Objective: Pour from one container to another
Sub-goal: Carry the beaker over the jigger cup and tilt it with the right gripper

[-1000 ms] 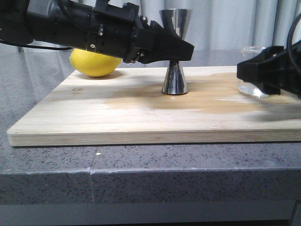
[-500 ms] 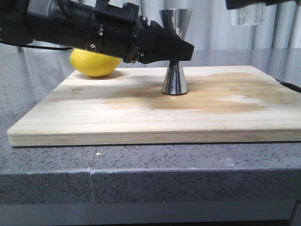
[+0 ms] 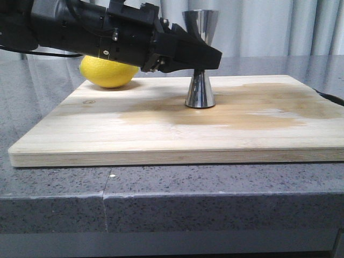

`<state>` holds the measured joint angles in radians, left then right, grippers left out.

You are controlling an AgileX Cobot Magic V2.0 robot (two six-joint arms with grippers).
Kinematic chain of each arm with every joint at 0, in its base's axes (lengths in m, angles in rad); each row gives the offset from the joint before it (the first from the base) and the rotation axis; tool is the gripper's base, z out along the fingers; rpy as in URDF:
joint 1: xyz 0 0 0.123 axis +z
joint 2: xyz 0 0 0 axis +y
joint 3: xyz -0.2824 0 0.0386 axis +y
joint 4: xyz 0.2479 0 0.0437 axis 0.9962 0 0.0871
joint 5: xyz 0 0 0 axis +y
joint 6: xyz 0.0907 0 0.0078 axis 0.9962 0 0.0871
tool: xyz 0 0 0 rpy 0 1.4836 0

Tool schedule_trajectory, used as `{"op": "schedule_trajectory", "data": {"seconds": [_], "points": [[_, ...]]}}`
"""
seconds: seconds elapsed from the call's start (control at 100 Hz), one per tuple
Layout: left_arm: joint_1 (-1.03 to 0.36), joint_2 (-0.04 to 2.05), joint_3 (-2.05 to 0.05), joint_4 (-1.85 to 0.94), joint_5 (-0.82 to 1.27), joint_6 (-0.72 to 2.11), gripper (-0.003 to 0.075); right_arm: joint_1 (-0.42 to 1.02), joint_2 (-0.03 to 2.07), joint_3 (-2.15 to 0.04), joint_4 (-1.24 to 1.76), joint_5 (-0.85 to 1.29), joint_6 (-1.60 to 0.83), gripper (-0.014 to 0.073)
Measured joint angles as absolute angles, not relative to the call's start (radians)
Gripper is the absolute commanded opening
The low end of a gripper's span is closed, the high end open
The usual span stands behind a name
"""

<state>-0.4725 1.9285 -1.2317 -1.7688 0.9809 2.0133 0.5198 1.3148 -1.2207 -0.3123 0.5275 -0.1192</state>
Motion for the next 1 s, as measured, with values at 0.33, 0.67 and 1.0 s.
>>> {"op": "schedule_trajectory", "data": {"seconds": [0.33,0.67,1.0], "points": [[-0.472,1.929,-1.232,-1.769,0.981,2.013,0.0185,0.539,1.365,-1.288,-0.318,0.594,-0.159,0.0285],[-0.472,1.929,-1.232,-1.769,0.981,2.013,0.0185,0.539,1.365,-1.289,-0.318,0.6,-0.191,0.0285],[-0.472,1.93,-1.275,-1.764,1.024,2.013,0.0185,0.539,1.365,-1.293,-0.318,0.619,-0.309,0.0285]]}}
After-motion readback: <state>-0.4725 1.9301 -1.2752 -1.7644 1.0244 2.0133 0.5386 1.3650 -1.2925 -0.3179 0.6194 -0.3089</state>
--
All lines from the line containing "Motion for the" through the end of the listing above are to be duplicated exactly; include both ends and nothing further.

Motion for the next 1 s, as measured, with values at 0.33, 0.67 and 1.0 s.
>>> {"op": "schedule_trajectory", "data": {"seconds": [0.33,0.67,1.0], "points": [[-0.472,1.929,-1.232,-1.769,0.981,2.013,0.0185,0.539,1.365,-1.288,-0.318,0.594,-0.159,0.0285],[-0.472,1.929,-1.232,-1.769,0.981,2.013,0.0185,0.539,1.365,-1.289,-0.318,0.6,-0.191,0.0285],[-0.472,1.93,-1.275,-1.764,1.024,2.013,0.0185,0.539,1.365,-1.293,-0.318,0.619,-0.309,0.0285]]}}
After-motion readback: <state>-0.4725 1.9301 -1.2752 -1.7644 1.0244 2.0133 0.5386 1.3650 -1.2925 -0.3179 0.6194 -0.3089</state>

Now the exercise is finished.